Other initiatives are examining their relationship with law enforcement, given its history of racial violence. In Denver, organizer Vinnie Cervantes with the Denver Alliance for Street Health Response said he hopes the city’s program will ultimately be staffed by community-based organizations. Currently, it’s contracted with a mental health provider that works within the justice system. In Eugene, CAHOOTS is considering creating a separate emergency number for people to use if they’re uncomfortable calling 911.

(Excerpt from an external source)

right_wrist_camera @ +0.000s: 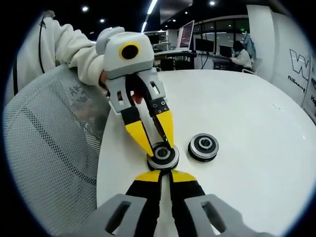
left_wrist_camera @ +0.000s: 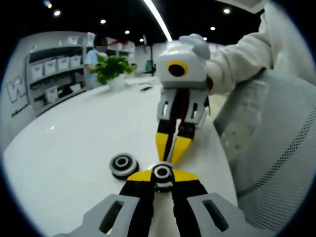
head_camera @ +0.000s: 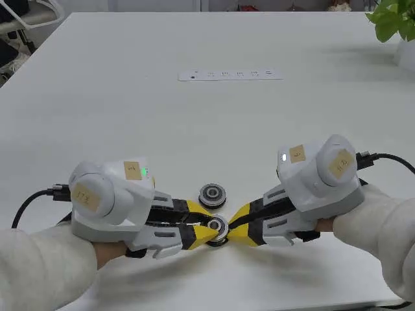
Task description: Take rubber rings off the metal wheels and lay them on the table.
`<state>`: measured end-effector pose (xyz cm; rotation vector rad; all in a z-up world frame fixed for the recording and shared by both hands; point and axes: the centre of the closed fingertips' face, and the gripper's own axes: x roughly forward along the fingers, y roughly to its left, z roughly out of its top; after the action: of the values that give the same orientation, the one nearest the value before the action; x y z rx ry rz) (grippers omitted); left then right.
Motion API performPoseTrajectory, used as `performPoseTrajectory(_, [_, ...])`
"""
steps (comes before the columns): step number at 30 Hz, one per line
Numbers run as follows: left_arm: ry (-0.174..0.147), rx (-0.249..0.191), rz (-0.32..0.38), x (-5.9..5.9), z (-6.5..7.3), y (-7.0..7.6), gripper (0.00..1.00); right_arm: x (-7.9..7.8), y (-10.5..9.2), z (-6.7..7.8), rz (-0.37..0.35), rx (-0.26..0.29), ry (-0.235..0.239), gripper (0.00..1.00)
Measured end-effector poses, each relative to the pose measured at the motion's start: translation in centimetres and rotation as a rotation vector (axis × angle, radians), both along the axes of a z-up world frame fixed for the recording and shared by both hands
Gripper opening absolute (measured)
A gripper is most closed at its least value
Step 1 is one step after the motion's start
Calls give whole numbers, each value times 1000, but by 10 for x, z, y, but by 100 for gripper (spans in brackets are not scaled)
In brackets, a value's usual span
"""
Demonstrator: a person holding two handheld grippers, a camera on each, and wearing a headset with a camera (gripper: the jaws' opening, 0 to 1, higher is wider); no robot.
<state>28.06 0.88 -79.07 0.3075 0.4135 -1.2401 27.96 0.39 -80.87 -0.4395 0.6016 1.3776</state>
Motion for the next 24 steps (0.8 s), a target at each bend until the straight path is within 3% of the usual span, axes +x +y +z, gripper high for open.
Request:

Program coordinators say responders need to reflect the community they serve, especially as the model spreads to bigger, more diverse cities (both Eugene and Olympia are roughly 80 percent white). That also means hiring people with first-hand experience of mental illness, poverty, and the justice system. Federal policy, however, bans most people with felony records from accessing criminal justice information databases, which excludes most formerly incarcerated people from joining teams like Olympia’s Crisis Response Unit.
At a homeless encampment in the shadow of the Washington State Capitol Building in Olympia, residents said they wished there were more ways to contact the crisis unit that didn’t involve law enforcement.
“I called 911 to get a hold of you guys, but it got intercepted by the football team,” said Michael Stone, referring to Olympia police officers. He had recently called to try and get medical care for a friend in a nearby tent. “They were talking down to us. I don’t like that cops can intercept if they want. We need people that aren’t so combat-oriented to deal with the homeless.”
Allowing crisis responders to take the lead will take time. In the past year, the Olympia team says police officers are already deferring more calls to them and trusting them in a wider range of circumstances. But police still respond to most suicide calls, for example, out of fear that there might be a weapon.
“I think they’re hesitant to let us just show up,” said Aana Sundling, a crisis team member, walking into the encampment, where most of the residents seem to know her. “They’re worried about our safety. But the cops are becoming more aware. We’ve been out here for over a year and none of us have been assaulted.”